Читаем Повесть о любви и тьме полностью

Иногда приходили дедушка с бабушкой, разодетые словно на бал. Бабушка в туфлях на высоких каблуках, в черном бархатном платье, с белыми бусами. Первым делом она устраивала инспекцию на кухне. Затем, усевшись рядом с мамой, перебирала коробочки с лекарствами, проверяла содержимое флаконов, призывала к себе папу и осматривала внутреннюю сторону воротника его рубашки. Брезгливо морщилась, проверяя состояние моих ногтей. И с огорченным видом объявляла всем, что наука уже выяснила, что большинство болезней вызваны причинами душевными, а не телесными. А дедушка Александр, неизменно обаятельный и сердечный, непоседливый, словно веселый щенок, целовал маме руку и восторгался ее красотой:

– Даже в болезни… Тем более когда ты выздоровеешь… Да что там. Ты уже цветешь! Само очарование! Красавица!

* * *

По вечерам отец строго следил, чтобы свет в моей комнате был погашен ровно в девять. На цыпочках входил он в нашу библиотеку-гостиную-кабинет-спальню, укрывал шерстяной шалью мамины плечи, ибо осень была уже на пороге и ночи стали прохладными, садился рядом, брал ее холодную ладонь в свои теплые руки и пытался завязать беседу. Словно принц из сказки, старался папа разбудить спящую красавицу. Но сколько ни целовал он ее, однако разбудить маму ему так и не удалось. Или же целовал он не так. Или в снах своих ждала она не говоруна-очкарика, разбирающегося в чем угодно, неугомонного острослова, вечно обеспокоенного судьбой Балкан, а совершенно иного принца.

Они сидели в темноте, мама совсем не переносила света. Каждое утро, прежде чем уйти на работу и в школу, мы с папой опускали все жалюзи, задергивали все занавески, словно мама моя превратилась в ту несчастную женщину, запертую на чердаке, из романа “Джейн Эйр”. В темноте и молчании сидел папа, держа мамину руку.

Вот только высидеть без движения он мог не более трех-четырех минут. Ни рядом с больной мамой, ни в каком ином месте, кроме своего письменного стола. Папа был само движение, водопад слов.

Когда он больше не мог выносить темноты и молчания, то отправлялся со своими книгами и карточками в кухню, устраивался за столом и погружался в работу. Но очень быстро закопченная кухня с ее низким потолком отбивала у него желание работать. И бывало, что раз, а то и два раза в неделю он переодевался, причесывался, тщательно чистил зубы, слегка душился одеколоном, тихонько заглядывал в мою комнату, проверяя, крепко ли я сплю (ради него я всегда прикидывался спящим без задних ног). Затем заходил к маме, обещал ей то, что обычно обещал, она, конечно, его не останавливала, напротив, проводила рукой по его волосам и шептала:

– Иди, Арье, ступай, порезвись немного на воле, не все женщины так холодны, как я.

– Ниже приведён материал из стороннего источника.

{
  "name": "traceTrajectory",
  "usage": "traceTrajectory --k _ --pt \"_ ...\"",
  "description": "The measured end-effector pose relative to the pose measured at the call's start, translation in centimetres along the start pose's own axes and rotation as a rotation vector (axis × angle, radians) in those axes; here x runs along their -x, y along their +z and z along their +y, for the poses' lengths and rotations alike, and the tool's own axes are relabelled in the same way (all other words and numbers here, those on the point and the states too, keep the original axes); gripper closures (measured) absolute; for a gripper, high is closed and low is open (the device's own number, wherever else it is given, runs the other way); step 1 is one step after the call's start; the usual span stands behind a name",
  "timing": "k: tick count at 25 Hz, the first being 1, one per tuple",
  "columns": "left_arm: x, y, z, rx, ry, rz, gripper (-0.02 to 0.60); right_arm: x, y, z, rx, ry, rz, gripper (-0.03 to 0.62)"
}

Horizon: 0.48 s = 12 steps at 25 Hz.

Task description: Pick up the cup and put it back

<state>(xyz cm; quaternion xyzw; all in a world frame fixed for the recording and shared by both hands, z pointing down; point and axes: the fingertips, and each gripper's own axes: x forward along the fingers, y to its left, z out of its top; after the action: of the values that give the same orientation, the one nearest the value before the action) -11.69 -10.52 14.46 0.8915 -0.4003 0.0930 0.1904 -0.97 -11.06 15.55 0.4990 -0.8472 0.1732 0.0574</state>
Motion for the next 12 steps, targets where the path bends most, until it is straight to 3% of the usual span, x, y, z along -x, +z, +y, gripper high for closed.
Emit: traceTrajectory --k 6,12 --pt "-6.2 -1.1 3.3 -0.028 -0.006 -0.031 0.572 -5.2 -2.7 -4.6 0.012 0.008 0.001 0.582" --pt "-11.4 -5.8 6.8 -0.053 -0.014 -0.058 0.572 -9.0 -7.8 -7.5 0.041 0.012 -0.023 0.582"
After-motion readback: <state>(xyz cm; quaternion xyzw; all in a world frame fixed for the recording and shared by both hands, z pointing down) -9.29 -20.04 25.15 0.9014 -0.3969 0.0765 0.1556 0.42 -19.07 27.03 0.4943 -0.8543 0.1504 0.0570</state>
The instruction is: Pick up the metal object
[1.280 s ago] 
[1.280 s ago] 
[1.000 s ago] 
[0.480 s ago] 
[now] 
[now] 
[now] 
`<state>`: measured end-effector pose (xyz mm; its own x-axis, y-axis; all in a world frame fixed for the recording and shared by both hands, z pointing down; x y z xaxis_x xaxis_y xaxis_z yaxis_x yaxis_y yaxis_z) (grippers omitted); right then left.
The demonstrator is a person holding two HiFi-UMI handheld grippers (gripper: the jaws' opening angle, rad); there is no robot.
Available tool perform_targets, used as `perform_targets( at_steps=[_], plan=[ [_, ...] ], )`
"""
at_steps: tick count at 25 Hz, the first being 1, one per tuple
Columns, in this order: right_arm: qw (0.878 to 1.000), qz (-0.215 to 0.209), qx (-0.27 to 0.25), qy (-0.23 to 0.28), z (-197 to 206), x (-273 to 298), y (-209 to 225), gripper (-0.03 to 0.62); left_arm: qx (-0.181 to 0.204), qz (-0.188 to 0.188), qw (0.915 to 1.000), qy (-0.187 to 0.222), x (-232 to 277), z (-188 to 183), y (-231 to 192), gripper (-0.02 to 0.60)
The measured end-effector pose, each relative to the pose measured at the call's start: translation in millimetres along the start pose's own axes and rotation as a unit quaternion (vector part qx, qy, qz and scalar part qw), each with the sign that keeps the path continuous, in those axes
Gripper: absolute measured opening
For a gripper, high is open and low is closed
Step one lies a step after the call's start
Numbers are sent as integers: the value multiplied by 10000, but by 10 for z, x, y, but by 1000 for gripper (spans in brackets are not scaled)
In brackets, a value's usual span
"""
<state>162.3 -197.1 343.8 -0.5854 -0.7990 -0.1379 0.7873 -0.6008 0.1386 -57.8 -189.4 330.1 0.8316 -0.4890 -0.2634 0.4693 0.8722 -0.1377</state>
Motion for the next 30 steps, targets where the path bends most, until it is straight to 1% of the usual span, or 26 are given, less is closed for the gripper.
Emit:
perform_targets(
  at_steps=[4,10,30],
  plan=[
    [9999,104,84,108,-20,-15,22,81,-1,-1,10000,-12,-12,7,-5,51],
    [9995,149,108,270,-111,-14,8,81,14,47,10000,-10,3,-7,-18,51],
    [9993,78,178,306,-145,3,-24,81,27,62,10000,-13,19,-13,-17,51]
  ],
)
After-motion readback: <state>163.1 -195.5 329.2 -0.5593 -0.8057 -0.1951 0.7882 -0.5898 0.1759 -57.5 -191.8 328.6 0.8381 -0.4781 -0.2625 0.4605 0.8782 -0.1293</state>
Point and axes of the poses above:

Папа – шляпа а-ля Хэмфри Богарт, на локте болтается зонт, – пересекая двор, проходил мимо моего окна. При этом он напевал вполголоса, невероятно фальшивя, песню на слова Бялика:

…И будет твое объятие убежищем моим,Пристанищем моих отверженных молитв…

Я не знал, куда он идет, и все-таки, не зная, я знал, но знать не хотел и все же прощал его. Я надеялся, что там ему чуточку лучше. Я не желал представлять себе, что в этом папином “там”, но то, что я не желал представлять, являлось ко мне ночью, будоражило, не давало спать. Мне тогда было двенадцать. Тело мое уже обращалось в моего врага.

* * *

Порой мне чудилось, что когда мы с папой уходим, мама забирается под одеяло и весь день спит.

Иногда мама покидала свое кресло и бродила по дому, всегда босиком, не обращая внимания ни на папины причитания, ни на комнатные туфли, которые он ей подсовывал. Туда и обратно, взад и вперед шлепала мама босыми ногами по коридору, который в дни войны служил нам убежищем. Теперь в коридоре громоздились книги, а благодаря большим картам, развешанным на стене, коридор напоминал штаб, откуда мы с папой заботились о безопасности нашей страны и всего свободного мира.

Даже в дневные часы в коридоре царил густой сумрак. В этой темноте мама прохаживалась взад-вперед с полчаса, а то и час, точно узник в тюремном дворике. Порой она принималась петь, словно состязаясь с папой, хотя она совсем не фальшивила. Голос у нее, когда она пела, делался теплый и какой-то темный, как подогретое вино зимним вечером. Пела она не на иврите, а на русском, столь сладостном для слуха. Или на мечтательном польском. Изредка заводила песню на языке идиш – пела будто через едва сдерживаемые слезы.